● Task data:

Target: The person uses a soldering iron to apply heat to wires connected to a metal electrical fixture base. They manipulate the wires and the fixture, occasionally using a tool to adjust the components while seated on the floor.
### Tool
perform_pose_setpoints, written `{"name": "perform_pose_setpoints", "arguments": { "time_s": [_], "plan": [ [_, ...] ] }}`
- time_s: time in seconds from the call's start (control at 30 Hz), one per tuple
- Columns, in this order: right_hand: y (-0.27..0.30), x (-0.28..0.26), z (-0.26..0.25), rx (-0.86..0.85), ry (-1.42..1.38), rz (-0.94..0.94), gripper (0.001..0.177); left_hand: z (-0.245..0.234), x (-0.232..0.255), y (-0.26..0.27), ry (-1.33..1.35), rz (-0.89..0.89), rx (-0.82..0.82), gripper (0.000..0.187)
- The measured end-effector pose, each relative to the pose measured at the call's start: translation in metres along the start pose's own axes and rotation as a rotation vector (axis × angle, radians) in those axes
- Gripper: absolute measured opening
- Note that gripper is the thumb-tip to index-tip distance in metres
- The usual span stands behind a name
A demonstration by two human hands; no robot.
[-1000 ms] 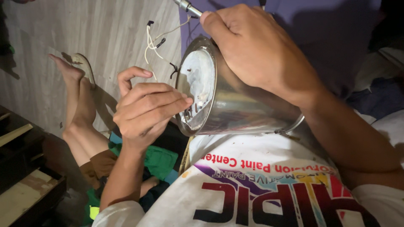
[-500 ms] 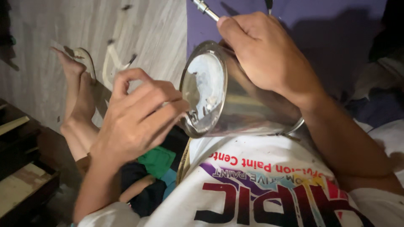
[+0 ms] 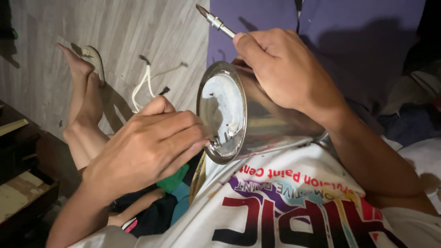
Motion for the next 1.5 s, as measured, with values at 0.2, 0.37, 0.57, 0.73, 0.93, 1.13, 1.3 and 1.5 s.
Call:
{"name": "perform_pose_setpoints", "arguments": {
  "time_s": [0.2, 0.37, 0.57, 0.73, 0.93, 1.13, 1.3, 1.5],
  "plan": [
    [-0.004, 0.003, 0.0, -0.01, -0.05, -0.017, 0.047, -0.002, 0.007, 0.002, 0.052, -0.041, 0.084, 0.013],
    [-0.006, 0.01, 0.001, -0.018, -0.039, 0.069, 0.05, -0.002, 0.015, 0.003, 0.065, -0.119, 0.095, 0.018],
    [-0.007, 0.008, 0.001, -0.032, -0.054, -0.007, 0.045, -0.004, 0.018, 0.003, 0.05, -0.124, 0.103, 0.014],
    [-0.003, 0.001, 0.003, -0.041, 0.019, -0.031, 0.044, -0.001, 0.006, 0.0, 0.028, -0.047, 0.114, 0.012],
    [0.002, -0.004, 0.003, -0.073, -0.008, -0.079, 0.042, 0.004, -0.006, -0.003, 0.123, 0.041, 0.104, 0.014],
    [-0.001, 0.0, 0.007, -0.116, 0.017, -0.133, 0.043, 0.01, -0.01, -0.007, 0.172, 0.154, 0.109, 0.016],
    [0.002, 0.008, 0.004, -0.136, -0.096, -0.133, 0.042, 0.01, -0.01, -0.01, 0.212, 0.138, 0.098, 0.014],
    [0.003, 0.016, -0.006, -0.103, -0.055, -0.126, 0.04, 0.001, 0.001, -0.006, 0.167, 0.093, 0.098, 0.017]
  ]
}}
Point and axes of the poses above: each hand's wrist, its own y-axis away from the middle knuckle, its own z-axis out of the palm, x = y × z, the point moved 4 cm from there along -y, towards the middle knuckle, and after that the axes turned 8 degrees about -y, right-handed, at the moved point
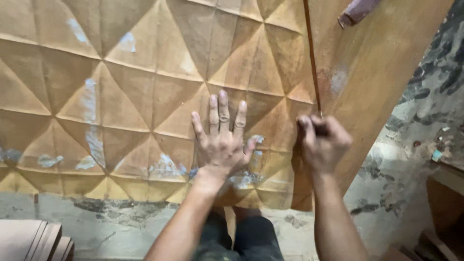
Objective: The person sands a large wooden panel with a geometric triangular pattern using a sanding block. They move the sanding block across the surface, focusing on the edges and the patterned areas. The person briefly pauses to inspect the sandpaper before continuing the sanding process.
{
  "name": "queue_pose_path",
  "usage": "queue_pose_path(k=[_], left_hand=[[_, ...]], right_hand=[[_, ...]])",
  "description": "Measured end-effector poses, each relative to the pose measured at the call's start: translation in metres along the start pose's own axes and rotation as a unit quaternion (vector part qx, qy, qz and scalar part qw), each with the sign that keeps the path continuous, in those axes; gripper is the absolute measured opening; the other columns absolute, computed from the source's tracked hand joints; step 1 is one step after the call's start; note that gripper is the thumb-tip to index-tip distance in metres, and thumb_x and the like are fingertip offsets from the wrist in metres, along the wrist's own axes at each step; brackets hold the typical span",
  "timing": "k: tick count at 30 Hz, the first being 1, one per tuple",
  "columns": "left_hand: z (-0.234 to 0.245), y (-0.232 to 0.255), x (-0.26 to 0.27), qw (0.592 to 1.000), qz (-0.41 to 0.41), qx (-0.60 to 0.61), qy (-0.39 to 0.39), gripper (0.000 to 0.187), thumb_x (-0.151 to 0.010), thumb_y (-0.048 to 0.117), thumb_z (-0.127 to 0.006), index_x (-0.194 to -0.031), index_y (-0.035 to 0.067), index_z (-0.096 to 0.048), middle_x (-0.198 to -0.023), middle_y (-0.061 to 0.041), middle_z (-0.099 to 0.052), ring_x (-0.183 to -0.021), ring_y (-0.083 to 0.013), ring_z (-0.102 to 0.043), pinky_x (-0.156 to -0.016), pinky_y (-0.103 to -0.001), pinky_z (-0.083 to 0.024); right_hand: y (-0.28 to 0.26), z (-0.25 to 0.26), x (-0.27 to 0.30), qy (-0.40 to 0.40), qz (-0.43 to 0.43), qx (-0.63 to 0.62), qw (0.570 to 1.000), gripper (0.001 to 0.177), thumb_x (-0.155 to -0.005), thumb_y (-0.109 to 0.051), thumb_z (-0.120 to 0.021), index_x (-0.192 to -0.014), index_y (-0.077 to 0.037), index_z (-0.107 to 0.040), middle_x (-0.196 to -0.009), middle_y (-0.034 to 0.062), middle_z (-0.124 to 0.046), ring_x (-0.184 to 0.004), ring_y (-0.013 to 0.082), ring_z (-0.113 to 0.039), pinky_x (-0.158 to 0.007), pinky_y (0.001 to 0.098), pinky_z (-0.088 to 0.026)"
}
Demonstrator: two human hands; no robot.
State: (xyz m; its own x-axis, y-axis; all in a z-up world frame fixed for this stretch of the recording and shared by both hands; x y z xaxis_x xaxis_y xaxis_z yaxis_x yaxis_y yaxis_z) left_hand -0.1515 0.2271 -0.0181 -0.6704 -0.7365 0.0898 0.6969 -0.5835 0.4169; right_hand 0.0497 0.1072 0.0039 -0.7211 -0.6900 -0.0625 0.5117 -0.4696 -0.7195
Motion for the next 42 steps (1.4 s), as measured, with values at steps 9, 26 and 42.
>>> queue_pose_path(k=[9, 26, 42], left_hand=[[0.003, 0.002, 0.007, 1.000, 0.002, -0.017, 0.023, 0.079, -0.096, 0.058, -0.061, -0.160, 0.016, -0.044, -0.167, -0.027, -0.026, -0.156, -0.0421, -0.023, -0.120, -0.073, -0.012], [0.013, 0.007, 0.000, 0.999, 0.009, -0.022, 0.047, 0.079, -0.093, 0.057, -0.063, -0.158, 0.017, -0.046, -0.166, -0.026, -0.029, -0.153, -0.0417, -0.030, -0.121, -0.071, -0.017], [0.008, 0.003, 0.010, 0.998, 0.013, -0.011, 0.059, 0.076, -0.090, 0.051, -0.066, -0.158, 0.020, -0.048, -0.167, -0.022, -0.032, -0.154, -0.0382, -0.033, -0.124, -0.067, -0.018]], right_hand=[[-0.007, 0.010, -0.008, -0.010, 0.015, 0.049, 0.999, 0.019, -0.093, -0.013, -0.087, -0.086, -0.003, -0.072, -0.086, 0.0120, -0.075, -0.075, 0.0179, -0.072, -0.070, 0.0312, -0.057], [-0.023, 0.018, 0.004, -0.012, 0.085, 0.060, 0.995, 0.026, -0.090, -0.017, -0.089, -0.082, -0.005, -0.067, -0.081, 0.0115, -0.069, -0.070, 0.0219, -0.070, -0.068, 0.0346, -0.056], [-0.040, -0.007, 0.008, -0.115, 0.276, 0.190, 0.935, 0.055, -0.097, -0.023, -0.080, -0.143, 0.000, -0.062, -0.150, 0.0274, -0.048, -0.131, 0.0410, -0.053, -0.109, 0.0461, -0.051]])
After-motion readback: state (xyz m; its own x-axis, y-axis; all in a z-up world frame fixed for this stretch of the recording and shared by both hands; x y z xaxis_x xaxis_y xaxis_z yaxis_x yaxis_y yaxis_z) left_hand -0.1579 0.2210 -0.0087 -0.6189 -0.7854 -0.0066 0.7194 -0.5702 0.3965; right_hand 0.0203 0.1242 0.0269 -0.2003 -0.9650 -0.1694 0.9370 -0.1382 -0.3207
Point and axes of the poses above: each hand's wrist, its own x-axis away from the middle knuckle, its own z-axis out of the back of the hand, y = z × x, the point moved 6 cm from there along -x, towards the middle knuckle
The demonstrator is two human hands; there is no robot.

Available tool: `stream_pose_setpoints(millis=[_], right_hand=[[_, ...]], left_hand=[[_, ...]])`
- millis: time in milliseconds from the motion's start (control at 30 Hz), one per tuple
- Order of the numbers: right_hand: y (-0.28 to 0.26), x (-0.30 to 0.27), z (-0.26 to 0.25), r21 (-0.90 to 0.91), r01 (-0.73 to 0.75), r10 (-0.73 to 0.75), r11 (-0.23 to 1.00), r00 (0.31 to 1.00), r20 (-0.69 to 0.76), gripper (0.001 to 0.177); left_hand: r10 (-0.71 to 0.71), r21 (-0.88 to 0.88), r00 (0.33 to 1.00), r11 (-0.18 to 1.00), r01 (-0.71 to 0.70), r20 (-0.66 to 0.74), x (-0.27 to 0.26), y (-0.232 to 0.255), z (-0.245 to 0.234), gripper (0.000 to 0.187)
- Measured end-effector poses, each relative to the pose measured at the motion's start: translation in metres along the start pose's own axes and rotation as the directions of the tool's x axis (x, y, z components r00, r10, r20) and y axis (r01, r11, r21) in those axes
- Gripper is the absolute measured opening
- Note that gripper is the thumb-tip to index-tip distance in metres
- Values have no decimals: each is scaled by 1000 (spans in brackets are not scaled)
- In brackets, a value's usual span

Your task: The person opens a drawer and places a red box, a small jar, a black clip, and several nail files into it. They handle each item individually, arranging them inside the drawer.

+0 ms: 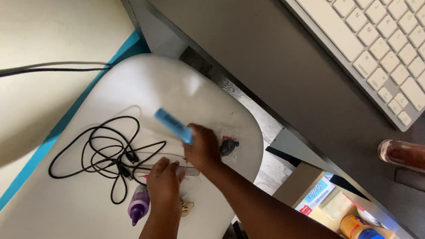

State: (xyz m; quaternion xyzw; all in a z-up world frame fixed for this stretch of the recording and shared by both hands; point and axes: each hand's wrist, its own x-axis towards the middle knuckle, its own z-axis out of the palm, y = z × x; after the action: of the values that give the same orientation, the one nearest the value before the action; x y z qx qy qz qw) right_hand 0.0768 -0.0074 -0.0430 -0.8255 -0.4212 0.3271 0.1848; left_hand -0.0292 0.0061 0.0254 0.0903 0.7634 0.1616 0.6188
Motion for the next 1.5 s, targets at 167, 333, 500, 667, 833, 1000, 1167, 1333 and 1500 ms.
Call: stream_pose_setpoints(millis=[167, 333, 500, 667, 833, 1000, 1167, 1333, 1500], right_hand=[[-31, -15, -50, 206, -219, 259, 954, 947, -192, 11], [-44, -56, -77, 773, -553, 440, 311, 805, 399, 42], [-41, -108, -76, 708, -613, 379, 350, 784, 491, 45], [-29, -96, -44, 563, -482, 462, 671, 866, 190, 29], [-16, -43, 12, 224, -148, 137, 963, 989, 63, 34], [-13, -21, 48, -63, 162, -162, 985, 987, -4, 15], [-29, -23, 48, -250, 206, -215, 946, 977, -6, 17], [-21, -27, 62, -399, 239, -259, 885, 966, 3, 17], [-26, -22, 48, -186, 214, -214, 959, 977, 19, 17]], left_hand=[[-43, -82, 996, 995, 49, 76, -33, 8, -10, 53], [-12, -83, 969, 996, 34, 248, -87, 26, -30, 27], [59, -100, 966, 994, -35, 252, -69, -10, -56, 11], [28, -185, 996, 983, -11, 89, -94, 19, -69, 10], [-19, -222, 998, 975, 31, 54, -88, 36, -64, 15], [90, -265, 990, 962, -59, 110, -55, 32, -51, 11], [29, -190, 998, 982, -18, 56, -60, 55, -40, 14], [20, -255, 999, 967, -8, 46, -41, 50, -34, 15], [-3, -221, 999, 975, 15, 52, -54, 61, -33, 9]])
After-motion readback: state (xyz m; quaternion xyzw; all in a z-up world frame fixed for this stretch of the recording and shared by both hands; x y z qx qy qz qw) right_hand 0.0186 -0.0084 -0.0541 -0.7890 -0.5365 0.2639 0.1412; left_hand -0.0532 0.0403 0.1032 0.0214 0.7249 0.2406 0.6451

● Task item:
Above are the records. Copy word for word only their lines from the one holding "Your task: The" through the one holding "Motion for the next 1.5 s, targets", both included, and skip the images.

● Solution for this exercise:
Your task: The person opens a drawer and places a red box, a small jar, a black clip, and several nail files into it. They handle each item individually, arranging them inside the drawer.

+0 ms: 

State: (xyz m; quaternion xyzw; all in a z-up world frame fixed for this stretch of the recording and shared by both hands; point and axes: each hand's wrist, its own x-axis towards the middle knuckle, its own z-axis out of the palm, y = z × x; after the action: of the values that give the same orientation, the one nearest the value before the action; x y z qx qy qz qw) right_hand 0.0768 -0.0074 -0.0430 -0.8255 -0.4212 0.3271 0.1848; left_hand -0.0292 0.0061 0.0254 0.0903 0.7634 0.1616 0.6188
Motion for the next 1.5 s, targets at 167, 333, 500, 667, 833, 1000, 1167, 1333 and 1500 ms.

This answer requires no further additions.